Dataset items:
----------------------------------------
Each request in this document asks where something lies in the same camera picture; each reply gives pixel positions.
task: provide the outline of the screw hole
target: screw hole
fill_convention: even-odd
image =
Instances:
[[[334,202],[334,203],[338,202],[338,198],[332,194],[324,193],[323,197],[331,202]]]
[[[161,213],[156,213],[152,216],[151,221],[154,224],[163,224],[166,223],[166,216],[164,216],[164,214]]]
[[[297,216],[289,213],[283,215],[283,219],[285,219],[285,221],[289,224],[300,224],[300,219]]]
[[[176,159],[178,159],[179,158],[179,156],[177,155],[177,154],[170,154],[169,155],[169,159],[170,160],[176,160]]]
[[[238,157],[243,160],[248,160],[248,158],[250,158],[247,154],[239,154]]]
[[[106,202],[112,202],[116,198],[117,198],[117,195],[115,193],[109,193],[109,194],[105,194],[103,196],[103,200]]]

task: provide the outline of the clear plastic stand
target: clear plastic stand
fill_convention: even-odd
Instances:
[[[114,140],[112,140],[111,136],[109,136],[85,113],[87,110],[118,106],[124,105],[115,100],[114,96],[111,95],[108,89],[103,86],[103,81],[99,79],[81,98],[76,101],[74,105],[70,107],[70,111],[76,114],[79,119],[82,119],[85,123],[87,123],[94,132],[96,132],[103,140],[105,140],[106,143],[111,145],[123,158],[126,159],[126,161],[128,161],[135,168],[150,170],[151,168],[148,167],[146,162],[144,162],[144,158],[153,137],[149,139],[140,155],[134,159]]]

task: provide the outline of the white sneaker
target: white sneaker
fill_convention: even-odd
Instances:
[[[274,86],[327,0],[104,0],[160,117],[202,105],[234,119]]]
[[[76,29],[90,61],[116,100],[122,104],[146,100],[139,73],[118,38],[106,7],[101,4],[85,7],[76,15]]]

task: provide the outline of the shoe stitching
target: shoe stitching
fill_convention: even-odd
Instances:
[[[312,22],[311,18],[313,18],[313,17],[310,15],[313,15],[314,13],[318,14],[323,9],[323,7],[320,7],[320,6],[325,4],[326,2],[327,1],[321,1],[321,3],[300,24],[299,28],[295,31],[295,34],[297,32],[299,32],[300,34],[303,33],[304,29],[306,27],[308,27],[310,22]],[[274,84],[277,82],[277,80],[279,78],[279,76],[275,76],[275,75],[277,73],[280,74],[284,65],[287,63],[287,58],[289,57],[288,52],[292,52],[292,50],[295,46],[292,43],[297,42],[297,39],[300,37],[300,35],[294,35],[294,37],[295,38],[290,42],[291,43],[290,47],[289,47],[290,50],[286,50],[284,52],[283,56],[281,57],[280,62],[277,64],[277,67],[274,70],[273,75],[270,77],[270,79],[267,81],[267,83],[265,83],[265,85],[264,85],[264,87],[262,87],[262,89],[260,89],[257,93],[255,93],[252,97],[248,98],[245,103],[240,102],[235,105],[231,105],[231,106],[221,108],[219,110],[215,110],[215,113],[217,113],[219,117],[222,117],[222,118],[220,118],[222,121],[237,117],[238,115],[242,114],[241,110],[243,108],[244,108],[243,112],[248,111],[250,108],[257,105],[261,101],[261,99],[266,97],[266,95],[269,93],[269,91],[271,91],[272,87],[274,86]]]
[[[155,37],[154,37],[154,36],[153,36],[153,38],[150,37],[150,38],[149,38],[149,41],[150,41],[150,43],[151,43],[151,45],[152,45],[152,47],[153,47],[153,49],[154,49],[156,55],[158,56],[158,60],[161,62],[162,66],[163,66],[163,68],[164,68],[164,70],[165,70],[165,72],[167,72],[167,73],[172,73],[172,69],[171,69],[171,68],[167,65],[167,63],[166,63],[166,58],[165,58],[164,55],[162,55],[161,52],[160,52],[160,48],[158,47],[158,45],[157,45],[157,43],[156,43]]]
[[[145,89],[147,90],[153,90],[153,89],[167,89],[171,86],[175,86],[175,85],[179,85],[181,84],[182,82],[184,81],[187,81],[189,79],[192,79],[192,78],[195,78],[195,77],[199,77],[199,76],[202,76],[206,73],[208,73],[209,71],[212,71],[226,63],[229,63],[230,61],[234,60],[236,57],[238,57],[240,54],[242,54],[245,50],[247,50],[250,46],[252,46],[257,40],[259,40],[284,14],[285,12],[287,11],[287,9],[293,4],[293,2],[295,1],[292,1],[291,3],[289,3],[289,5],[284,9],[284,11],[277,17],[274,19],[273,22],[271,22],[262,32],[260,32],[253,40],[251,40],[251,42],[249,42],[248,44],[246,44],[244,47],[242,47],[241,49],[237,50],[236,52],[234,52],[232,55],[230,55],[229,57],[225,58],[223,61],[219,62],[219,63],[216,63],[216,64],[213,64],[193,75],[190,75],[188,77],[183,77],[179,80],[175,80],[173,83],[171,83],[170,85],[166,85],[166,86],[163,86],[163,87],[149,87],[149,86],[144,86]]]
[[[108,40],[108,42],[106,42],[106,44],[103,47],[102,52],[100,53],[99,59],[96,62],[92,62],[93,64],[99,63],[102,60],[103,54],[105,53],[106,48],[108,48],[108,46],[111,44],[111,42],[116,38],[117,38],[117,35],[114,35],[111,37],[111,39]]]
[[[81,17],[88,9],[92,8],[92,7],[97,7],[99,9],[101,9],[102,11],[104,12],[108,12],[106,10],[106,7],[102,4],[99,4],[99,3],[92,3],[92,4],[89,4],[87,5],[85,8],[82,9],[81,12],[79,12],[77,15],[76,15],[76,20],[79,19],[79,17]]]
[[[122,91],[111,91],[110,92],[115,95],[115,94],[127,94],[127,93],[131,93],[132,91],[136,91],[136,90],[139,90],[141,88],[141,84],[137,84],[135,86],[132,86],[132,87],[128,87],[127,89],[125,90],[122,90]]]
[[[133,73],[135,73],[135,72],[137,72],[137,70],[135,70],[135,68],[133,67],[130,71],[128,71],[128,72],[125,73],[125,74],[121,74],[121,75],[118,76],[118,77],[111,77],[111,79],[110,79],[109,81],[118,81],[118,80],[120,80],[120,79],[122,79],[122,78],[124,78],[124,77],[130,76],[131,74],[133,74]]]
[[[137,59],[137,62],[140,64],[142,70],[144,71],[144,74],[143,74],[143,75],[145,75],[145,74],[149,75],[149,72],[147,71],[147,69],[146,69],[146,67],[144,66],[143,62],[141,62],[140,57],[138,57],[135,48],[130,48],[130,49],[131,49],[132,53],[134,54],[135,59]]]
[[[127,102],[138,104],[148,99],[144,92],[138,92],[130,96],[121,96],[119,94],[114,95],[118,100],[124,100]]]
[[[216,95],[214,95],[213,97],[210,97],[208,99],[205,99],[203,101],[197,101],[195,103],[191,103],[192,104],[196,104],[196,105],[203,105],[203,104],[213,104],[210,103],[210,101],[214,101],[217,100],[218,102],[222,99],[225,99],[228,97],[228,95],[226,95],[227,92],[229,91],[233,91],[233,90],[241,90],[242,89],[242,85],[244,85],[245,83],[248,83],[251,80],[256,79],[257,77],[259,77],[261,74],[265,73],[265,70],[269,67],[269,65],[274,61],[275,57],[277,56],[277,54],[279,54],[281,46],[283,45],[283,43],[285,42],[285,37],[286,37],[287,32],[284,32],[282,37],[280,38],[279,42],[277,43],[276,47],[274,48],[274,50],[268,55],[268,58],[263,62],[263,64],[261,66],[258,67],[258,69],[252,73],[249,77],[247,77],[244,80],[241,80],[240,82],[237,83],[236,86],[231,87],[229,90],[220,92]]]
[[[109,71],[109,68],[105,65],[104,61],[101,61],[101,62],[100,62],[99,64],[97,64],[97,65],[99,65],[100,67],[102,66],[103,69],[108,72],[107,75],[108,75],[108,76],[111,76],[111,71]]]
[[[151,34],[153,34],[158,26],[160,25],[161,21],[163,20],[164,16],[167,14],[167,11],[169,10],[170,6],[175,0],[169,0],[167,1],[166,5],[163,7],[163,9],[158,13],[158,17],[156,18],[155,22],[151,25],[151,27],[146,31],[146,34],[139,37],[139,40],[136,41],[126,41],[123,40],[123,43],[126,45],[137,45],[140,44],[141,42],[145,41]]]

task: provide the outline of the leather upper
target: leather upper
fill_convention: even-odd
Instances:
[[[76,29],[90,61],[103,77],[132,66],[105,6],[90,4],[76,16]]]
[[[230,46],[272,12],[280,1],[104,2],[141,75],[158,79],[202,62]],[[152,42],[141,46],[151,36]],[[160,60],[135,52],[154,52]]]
----------------------------------------
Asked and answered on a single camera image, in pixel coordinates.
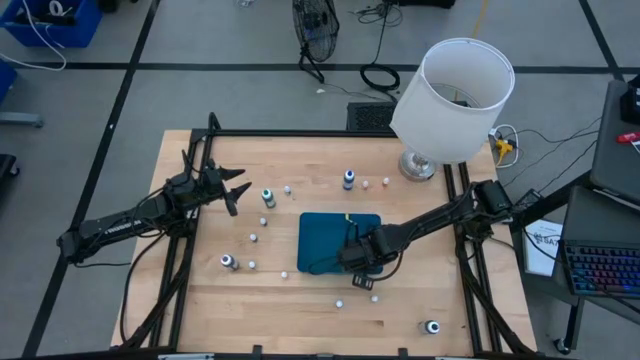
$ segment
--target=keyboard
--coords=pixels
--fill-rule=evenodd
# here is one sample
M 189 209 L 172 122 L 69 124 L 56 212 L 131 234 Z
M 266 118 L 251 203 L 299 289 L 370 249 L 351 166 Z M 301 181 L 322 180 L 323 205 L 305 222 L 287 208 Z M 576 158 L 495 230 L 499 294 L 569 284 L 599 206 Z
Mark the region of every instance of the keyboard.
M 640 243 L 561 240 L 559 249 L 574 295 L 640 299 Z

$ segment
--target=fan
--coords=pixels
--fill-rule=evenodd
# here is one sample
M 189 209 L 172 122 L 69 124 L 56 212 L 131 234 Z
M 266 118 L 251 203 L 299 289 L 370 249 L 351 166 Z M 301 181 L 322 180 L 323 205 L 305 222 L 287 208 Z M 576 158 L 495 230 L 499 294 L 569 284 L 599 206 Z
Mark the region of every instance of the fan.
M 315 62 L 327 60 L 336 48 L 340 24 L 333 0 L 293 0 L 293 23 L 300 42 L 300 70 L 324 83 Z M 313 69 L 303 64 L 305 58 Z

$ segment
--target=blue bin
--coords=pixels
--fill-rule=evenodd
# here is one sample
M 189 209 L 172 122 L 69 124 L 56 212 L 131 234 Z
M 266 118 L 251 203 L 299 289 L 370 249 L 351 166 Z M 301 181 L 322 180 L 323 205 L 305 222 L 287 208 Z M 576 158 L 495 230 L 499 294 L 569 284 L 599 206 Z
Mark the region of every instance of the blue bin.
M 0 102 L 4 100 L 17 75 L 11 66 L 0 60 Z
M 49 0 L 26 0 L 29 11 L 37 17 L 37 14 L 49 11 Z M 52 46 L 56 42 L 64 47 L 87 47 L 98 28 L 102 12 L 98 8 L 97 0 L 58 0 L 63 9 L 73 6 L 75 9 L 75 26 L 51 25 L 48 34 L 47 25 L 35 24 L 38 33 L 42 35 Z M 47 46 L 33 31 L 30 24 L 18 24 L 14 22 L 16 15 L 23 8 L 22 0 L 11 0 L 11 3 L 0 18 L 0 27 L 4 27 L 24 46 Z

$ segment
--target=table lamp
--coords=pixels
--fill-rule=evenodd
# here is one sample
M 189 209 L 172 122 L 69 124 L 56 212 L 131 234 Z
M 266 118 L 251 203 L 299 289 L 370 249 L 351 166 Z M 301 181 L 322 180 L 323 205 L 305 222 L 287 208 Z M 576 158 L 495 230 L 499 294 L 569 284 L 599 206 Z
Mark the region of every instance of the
----------------------------------------
**THE TASK**
For each line in the entries that contains the string "target", make a copy.

**OUTPUT FOR THIS EXERCISE**
target: screw hole
target: clear plastic stand
target: white sneaker
target: shoe stitching
target: leather upper
--target=keyboard
--target=fan
--target=blue bin
--target=table lamp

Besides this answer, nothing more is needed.